Tropes related to this book:
- All Women Are Lustful: The reason women are (allegedly) more susceptible to becoming witches.
- Author Appeal/Author Tract: Kramer had a particular obsession with impotency curses (including endorsing an urban legend/joke at the time about witches stealing men's penises as real), along with demon rape (the latter to the point of getting tossed from every monastery he got sent to after driving the monks up the wall by talking nonstop about it).
- Burn the Witch!: How to deal with your witch problem.
- Church Militant: Kramer, and the Holy Inquisition he worked for, but he was even more militant.
- Cold-Blooded Torture: How to get a "confession" out of someone.
- The Dark Arts: As the power came from The Devil, all witchcraft was this.
- Deal with the Devil: How a witch gains power.
- Eats Babies: Apparently, some witches make (presumably drinkable) potions out of infant corpses.
- Evil Redhead: "Those whose hair is red, of a certain peculiar shade, are unmistakably vampires." This was a common belief then, along with redheads being werewolves.
- Eye of Newt: Witches used dead babies in their spells!
- Horny Devils
- Hot Witch: Evil young witches would try to seduce good Christian men.
- Knight Templar: Encouraged this behavior.
- Magical Society: According to the manual, witches often gather to do evil deeds, and also go out and recruit new witches.
- Magic Is Evil: Like many churchmen back in the day, Kramer subscribed to the belief that all magic was of the Devil.
- Soulsaving Crusader: In the minds of Kramer and his devotees.
- Stalker with a Test Tube: According to the Malleus, this was how demons reproduced in the human realm, being unable to do so normally. A succubus would seduce a male to get his seed, then pass it on to an incubus who would use it to impregnate a woman, resulting in a half-demon called a cambion.
- Science Marches On: Anyone with a High-School education would know why the result would be a completely human baby, not a half demon (of course, they would probably say a supernatural influence took place).

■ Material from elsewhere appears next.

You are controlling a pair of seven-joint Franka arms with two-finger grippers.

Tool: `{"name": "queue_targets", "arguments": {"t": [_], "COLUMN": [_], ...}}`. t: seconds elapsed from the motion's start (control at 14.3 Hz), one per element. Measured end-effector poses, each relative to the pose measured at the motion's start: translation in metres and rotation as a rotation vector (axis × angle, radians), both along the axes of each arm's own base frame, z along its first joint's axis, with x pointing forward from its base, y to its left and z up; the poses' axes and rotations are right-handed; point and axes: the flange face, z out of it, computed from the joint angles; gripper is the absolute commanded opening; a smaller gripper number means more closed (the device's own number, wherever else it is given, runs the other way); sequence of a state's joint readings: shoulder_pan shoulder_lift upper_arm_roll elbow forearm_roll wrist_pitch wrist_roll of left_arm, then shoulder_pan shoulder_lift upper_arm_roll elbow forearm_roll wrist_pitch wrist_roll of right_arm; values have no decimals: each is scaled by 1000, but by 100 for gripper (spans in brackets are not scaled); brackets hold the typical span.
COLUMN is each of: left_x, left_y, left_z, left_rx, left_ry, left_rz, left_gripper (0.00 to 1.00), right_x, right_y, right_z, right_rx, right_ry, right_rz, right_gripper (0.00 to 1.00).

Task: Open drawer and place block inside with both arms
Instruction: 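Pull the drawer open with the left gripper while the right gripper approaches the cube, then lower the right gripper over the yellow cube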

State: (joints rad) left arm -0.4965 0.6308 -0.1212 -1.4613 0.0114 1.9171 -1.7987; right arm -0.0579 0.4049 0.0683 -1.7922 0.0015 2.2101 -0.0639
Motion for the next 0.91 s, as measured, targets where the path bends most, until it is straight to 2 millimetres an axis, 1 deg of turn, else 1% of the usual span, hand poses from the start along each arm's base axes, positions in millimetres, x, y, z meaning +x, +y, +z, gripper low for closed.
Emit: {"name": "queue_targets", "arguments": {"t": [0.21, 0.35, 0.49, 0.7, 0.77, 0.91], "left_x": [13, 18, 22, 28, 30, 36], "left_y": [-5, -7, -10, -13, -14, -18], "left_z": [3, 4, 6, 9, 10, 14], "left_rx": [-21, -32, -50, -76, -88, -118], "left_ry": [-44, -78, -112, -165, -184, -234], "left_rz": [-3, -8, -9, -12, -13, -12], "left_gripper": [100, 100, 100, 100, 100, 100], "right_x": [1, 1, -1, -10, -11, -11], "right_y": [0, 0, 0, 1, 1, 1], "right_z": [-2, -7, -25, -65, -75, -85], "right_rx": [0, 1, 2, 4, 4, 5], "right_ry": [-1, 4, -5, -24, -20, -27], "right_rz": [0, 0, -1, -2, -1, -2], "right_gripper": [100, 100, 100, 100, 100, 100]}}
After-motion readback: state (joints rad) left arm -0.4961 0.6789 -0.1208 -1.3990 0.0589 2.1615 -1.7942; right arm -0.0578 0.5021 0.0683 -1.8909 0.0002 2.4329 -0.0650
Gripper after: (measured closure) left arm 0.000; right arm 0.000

- Tautological Templar: Kramer again. He uses such "reasoning" as a proof that the witches do actually fly on broomsticks and cast evil spells, rather than it happens in their imagination, as per some more reasonable claims. It goes like this: "If they didn't do those things in reality, there'd be no reasons for us to burn them. But we couldn't possibly be wrong on this accord, hence they do fly on broomsticks in reality. Burn the Witch!!"
- We Have Ways of Making You Talk: The Inquisition's standards for what was permissible when using torture were much higher than Kramer's. They understood that torture could result in false confessions, so the length of time in which torture was permitted was limited, and confessions made under torture were not valid unless confirmed after the torture had ceased. If the confession was retracted, it was not permissible to recommence the torture.
- The Vamp: Pretty much every female witch, apparently. Possibly just every female in general; Kramer was a rampant misogynist.
- Wicked Witch: They are all wicked, according to Kramer.
- William Telling: Contains a story very similar to William Tell. Punker, Puncker, or Puncher of Rohrbach in the Upper Rhineland is said to have been ordered by "a very eminent person" in about 1430 to prove his extraordinary marksmanship (regarded by Kramer as a sign of consorting with the devil) by shooting a penny off the cap on his young son's head without disturbing the cap. Like William Tell, he too kept a second arrow in reserve to kill the eminent person who ordered it in case he failed.
- Windmill Crusader: What most modern Westerners would call the witch-hunters. Also to a great extent, what the Catholic Church of the time called them.
- Widow Witch: Perhaps she fell into witchcraft because she lacked a husband's guidance, or perhaps she was the one who did him in.
- Witch Hunt: A handy how-to guide.
- The Witch Hunter: A manual for them.